- _Your goal_:
Please repeat the listing in its entirety, without any alteration.

- Opening Delimiter -

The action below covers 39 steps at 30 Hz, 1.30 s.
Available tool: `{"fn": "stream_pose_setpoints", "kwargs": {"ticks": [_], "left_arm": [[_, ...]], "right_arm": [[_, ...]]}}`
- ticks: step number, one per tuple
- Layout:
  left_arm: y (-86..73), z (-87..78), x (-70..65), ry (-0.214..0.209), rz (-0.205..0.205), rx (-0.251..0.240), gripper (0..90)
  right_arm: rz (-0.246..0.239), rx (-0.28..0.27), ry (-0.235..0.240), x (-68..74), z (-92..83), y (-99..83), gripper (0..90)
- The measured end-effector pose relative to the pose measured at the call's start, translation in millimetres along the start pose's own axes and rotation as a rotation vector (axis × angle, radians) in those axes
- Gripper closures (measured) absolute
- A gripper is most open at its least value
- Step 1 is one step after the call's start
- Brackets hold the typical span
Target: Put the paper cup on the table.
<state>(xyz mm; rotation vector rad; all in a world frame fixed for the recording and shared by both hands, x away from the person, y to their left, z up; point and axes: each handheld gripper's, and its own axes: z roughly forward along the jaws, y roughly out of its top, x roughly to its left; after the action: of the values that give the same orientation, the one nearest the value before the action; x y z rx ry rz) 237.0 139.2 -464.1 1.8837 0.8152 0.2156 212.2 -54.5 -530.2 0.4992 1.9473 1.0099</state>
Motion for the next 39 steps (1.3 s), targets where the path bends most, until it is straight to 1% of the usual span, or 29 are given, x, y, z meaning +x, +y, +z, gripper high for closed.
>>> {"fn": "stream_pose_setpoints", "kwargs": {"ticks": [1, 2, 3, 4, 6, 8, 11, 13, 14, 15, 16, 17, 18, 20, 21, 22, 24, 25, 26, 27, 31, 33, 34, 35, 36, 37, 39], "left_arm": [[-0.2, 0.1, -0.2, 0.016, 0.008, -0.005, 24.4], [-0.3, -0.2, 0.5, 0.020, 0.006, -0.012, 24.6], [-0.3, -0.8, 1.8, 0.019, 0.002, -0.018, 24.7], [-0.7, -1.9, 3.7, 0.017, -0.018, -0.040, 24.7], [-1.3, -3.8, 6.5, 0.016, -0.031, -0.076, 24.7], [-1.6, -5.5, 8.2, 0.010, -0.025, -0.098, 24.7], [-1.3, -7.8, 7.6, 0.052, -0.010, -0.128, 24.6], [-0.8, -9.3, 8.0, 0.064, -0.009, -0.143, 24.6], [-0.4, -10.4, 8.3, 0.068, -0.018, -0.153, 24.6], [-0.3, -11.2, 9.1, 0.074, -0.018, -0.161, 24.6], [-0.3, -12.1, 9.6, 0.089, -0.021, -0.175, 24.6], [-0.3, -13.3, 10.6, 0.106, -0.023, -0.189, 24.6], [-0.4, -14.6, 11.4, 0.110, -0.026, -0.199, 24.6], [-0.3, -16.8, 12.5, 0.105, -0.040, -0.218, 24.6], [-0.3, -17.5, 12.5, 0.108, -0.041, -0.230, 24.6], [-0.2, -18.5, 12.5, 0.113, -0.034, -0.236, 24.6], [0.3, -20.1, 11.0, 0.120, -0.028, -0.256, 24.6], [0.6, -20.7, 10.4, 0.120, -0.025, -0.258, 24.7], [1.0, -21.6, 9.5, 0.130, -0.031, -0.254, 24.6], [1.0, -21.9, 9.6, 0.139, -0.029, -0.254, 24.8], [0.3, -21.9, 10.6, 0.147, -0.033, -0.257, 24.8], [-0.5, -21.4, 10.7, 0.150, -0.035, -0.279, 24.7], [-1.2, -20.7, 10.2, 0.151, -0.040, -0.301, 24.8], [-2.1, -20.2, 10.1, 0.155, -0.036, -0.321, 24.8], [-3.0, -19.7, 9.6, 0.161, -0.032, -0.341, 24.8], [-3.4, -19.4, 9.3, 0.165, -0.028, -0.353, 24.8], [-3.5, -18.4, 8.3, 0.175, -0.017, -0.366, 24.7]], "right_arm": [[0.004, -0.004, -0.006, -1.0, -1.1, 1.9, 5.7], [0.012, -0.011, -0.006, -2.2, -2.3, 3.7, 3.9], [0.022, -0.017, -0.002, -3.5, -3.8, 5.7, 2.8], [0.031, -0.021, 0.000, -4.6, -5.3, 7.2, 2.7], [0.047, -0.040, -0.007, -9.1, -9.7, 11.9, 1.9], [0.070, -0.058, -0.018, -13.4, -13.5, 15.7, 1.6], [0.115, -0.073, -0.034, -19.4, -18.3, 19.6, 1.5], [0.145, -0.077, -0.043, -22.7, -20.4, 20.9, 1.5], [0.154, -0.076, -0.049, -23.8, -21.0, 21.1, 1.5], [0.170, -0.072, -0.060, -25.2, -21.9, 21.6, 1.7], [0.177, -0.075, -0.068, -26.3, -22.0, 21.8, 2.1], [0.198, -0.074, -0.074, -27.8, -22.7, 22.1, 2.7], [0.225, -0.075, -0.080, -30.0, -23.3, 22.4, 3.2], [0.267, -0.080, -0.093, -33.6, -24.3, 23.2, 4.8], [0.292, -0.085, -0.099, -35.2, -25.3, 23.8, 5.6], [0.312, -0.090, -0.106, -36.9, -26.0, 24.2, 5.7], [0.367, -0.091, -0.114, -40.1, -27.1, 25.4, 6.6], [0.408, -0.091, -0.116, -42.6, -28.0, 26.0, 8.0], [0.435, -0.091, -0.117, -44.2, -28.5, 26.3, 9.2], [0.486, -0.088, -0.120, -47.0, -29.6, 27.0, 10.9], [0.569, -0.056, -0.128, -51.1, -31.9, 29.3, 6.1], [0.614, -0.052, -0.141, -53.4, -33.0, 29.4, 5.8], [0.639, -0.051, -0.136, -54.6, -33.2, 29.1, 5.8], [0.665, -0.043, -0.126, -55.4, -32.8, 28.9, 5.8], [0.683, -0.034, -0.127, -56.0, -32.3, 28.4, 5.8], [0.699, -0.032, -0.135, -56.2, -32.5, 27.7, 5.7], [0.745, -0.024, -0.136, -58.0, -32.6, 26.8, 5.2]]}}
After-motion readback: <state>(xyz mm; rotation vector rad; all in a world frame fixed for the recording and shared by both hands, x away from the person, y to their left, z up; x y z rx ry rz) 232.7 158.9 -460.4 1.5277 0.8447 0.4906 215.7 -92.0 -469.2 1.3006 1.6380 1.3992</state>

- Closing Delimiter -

- _Output for this exercise_:
The action below covers 39 steps at 30 Hz, 1.30 s.
Available tool: `{"fn": "stream_pose_setpoints", "kwargs": {"ticks": [_], "left_arm": [[_, ...]], "right_arm": [[_, ...]]}}`
- ticks: step number, one per tuple
- Layout:
  left_arm: y (-86..73), z (-87..78), x (-70..65), ry (-0.214..0.209), rz (-0.205..0.205), rx (-0.251..0.240), gripper (0..90)
  right_arm: rz (-0.246..0.239), rx (-0.28..0.27), ry (-0.235..0.240), x (-68..74), z (-92..83), y (-99..83), gripper (0..90)
- The measured end-effector pose relative to the pose measured at the call's start, translation in millimetres along the start pose's own axes and rotation as a rotation vector (axis × angle, radians) in those axes
- Gripper closures (measured) absolute
- A gripper is most open at its least value
- Step 1 is one step after the call's start
- Brackets hold the typical span
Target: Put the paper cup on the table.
<state>(xyz mm; rotation vector rad; all in a world frame fixed for the recording and shared by both hands, x away from the person, y to their left, z up; point and axes: each handheld gripper's, and its own axes: z roughly forward along the jaws, y roughly out of its top, x roughly to its left; after the action: of the values that give the same orientation, the one nearest the value before the action; x y z rx ry rz) 237.0 139.2 -464.1 1.8837 0.8152 0.2156 212.2 -54.5 -530.2 0.4992 1.9473 1.0099</state>
Motion for the next 39 steps (1.3 s), targets where the path bends most, until it is straight to 1% of the usual span, or 29 are given, x, y, z meaning +x, +y, +z, gripper high for closed.
>>> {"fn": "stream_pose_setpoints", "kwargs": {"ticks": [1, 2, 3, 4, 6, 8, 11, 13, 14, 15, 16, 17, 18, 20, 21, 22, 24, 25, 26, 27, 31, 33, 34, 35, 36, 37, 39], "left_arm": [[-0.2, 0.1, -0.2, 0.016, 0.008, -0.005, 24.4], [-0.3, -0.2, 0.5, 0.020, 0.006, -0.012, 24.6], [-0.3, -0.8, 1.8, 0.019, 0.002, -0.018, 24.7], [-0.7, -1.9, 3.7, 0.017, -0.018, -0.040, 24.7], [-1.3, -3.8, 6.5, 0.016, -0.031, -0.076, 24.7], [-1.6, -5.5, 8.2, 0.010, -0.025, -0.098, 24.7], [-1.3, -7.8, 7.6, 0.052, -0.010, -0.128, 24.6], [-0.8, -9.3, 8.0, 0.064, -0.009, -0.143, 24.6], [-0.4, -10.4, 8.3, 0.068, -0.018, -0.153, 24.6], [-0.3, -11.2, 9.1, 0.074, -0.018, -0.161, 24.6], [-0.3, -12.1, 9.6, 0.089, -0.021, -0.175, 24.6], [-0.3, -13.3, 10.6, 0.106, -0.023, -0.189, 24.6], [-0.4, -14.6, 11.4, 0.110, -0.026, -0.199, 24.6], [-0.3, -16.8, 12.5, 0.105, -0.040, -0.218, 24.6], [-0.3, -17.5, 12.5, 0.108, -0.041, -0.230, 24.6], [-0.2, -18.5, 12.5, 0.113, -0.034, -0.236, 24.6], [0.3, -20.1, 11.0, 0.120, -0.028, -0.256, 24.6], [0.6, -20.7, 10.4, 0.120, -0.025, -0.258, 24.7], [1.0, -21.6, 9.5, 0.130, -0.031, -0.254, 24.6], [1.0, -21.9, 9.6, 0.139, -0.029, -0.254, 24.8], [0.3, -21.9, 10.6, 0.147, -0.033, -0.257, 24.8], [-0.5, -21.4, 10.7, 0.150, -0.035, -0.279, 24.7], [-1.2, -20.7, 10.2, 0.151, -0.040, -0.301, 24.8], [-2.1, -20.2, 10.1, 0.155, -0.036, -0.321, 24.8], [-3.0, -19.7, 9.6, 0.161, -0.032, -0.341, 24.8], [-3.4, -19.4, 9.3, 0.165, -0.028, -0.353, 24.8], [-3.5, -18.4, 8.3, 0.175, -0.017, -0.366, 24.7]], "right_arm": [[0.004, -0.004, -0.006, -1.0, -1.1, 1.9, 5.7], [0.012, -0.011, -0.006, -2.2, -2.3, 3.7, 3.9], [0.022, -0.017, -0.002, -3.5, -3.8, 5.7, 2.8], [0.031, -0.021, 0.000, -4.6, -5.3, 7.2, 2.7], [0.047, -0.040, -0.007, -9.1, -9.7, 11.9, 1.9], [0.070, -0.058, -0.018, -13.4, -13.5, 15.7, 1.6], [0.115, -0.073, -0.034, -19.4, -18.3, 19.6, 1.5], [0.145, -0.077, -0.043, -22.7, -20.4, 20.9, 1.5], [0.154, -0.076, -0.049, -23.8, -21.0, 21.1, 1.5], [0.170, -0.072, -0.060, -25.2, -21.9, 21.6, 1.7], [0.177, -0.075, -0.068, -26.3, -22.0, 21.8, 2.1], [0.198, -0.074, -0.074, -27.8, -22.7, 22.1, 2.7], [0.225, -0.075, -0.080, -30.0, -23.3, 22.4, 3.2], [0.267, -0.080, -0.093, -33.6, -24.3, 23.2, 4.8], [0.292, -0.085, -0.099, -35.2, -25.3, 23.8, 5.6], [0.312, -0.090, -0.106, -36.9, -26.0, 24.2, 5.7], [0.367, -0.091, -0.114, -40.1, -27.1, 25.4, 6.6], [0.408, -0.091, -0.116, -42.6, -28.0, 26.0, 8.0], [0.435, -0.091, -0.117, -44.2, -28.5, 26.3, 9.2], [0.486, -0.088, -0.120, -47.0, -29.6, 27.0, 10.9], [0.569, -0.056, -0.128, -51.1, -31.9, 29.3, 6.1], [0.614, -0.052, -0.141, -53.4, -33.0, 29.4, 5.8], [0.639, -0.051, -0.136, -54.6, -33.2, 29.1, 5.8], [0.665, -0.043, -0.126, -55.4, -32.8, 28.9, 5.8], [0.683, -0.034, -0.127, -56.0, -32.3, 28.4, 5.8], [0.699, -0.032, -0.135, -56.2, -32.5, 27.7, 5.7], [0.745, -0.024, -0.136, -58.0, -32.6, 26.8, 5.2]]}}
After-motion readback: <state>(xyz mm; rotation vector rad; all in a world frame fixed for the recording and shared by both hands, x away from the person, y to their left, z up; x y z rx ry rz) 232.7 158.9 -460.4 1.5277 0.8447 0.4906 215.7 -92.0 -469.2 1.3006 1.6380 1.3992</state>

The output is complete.